In this study, we found that, in general, BIC/FTC/TAF was tolerated very well by most patients. The most frequently reported AEs were neuropsychological (sleeping disturbance, insomnia, and dreamful sleep) and gastrointestinal in our population. No symptoms were life-threatening or led to hospitalization, and most symptoms disappeared quickly after discontinuation of BIC/FTC/TAF. The rate of BIC/FTC/TAF discontinuation because of any AE was 1.1%, with rash being the predominant cause in our study (n=2). However, in investigational trials, the most frequent adverse reactions reported in at least 5% of participants in the BIC/FTC/TAF group were diarrhea, nausea, headache, nasopharyngitis, fatigue and upper respiratory tract infection. Our study observed similar AEs leading to discontinuation compared to the BIC/FTC/TAF Phase 3 trials with approximately 0% to 2%.11,30 Palmetto et al19 reported their post-marketing experience of AEs associated with BIC/FTC/TAF between February 2018 and March 2019. A total of 201 patients initiated treatment during the observation period, and 10 AEs (7 rash, 1 insomnia and loss of appetite, 1 thrombocytopenia, and 1 feeling unwell) led to discontinuation. The AEs leading to discontinuation in their observational cohort appeared to be driven mostly by rash, with 4.5% reporting rash compared with <2% reported in the package insert.

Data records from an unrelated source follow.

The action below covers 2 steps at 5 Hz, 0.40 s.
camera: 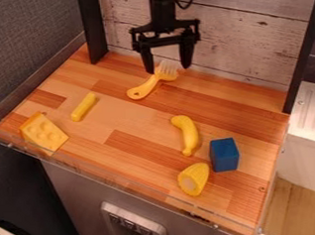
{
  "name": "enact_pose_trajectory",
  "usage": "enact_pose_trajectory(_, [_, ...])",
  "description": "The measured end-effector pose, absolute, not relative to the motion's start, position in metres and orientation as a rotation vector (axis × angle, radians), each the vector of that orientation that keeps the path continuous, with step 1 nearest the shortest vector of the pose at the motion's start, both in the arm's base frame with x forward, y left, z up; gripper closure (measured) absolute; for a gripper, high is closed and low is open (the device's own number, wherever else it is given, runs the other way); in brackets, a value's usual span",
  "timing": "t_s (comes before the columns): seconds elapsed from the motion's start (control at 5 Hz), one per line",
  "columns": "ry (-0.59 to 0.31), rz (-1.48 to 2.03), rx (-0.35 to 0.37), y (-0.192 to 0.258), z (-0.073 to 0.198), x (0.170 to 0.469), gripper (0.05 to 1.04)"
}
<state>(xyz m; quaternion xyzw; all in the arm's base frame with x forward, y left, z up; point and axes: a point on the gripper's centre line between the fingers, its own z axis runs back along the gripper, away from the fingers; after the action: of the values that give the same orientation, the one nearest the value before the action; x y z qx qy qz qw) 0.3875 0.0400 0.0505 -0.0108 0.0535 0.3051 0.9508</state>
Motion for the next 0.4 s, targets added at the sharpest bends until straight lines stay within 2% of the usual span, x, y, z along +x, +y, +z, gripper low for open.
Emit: enact_pose_trajectory(0.4, [0.102, 0.506, -0.019, 0.0237, 0.0363, 0.3835, 0.083])
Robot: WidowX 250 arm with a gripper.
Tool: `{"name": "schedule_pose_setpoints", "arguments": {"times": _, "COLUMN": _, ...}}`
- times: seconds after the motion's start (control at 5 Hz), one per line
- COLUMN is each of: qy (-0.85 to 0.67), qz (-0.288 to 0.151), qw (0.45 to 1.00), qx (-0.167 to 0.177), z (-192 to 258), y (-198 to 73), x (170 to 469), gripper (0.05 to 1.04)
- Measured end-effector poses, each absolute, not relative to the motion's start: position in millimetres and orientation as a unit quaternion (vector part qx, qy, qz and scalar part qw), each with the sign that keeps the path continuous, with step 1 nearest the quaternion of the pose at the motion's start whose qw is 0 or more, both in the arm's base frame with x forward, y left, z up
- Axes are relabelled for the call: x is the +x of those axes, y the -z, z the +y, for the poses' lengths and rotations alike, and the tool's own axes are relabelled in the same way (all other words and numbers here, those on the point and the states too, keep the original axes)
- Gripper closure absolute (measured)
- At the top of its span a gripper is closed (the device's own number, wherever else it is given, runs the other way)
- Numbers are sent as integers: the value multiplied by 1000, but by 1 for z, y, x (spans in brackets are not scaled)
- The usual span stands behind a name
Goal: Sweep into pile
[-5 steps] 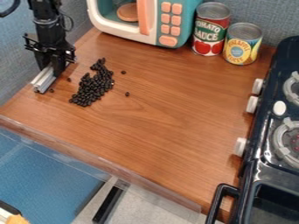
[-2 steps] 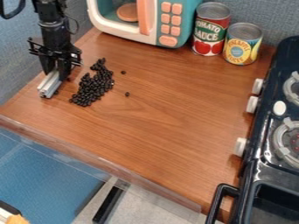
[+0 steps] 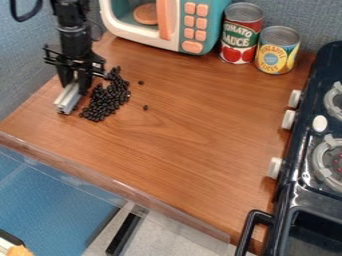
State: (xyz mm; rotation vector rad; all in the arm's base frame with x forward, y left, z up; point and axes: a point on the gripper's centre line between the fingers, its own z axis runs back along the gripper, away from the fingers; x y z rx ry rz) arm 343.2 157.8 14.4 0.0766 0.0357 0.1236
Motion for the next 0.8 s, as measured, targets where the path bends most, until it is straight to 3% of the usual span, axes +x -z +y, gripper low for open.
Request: {"name": "schedule_pose_setpoints", "arguments": {"times": 0.8, "qy": -36, "qz": 3, "qw": 998, "qx": 48, "z": 110, "y": -13, "x": 349, "gripper": 709}}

We demonstrated an increase in body weight over time after BIC/FTC/TAF therapy in treatment-experienced patients, consistent with prior studies.31,32 Of note, a slight weight gain was noted when the participants switched from EVG/COB/FTC/TAF, however the mechanism of weight changes associated with INSTIs remains unclear. In a randomized trial, treatment-naïve PLWH receiving bictegravir-containing regimens were found to gain significant weight (+3.4 kg) at week 48.12 In the present study, we found a greater weight gain among those who were underweight. The overweight and obese individuals did not show weight gain in our study; therefore, all patients may be counseled with regards to healthy eating and exercise habits, and clinicians should not be overly concerned with weight gain or loss. We did not find an increase in lipid profile AEs, which may imply that such events either did not occur or occurred with low intensity.

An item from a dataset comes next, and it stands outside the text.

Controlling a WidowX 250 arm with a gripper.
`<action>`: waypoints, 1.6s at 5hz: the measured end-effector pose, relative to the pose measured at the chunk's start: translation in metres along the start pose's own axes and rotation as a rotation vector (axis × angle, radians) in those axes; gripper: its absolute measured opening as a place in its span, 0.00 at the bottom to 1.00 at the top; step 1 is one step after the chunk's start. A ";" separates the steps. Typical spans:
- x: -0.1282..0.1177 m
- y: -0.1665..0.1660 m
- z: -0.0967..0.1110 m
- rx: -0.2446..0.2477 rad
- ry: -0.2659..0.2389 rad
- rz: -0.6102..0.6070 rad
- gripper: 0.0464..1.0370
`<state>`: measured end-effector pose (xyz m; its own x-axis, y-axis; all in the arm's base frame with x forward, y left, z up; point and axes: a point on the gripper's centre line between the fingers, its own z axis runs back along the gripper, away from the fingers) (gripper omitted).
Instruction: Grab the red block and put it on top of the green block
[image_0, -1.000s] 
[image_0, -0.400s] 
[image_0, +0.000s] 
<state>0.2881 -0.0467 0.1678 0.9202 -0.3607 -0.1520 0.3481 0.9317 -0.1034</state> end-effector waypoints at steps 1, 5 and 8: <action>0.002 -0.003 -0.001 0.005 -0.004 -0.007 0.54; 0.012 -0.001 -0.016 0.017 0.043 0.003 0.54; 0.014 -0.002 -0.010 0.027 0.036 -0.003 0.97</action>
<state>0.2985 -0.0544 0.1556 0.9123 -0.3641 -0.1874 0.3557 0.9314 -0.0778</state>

There are several limitations to this study. First, it was a single-center study with no comparator group, and the results may not be generalized to all population. Second, the duration of observation in this study was short, and further long-term follow-up studies are warranted to elucidate the impact of virologic response. Third, most of the patients did not have baseline data on drug resistance before and after switching. Fourth, this was a retrospective observational cohort study, so it was not possible to characterize AEs in detail, and we also lacked information on the onset timing of BIC/FTC/TAF related AEs. Finally, other potential contributors to weight gain such as psychiatric comorbidities, lifestyle, concomitant medications, prior ART regimen, diet, exercise, and smoking were not evaluated.

Conclusions

The results of this real-world cohort study suggest that switching to BIC/FTC/TAF may be an option for achieving and maintaining virological suppression, even in patients with residual viremia at baseline. Our results also demonstrated a low discontinuation rate, a mild gain in weight, and no significant increases in lipid levels with BIC/FTC/TAF. However, studies with larger sample sizes are warranted to evaluate the clinical implications of our findings.